**Problem to solve:**
Show all lines containing "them" from the data below.

----- Recorded information

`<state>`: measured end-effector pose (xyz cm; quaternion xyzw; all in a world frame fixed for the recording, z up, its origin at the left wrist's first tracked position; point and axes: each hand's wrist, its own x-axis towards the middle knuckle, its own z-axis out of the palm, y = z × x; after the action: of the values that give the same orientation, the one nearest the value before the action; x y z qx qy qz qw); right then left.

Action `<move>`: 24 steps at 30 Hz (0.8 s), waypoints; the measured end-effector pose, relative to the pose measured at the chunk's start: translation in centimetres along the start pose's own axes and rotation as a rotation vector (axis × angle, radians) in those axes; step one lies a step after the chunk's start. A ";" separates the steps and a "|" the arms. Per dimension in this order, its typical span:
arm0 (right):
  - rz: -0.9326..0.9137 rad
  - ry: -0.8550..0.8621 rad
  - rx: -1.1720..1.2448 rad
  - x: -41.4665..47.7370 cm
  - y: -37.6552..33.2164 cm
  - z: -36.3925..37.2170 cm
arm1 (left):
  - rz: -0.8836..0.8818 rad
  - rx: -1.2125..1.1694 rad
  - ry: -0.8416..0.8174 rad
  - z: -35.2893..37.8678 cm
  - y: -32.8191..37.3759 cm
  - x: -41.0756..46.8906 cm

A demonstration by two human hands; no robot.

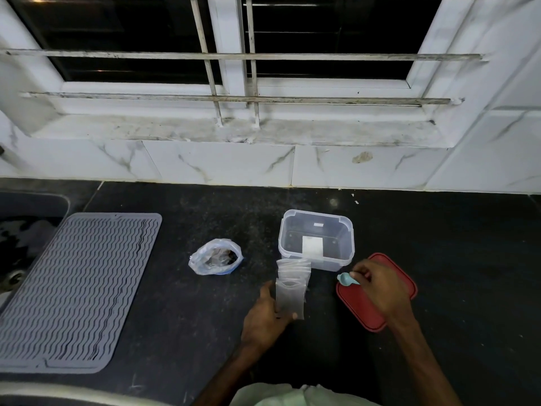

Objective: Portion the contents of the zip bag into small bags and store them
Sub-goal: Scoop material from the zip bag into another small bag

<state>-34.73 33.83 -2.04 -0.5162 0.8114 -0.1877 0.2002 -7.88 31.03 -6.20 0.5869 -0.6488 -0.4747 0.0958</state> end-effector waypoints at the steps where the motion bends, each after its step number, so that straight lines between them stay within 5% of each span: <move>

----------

**Answer to this problem:**
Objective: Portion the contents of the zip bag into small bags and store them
<state>-34.73 33.83 -2.04 -0.5162 0.8114 -0.1877 0.2002 -7.88 31.03 -6.20 0.5869 -0.6488 -0.4747 0.0958</state> end-effector waypoints at the steps where the motion bends, each after its step number, so that straight lines between them stay within 5% of each span: <move>

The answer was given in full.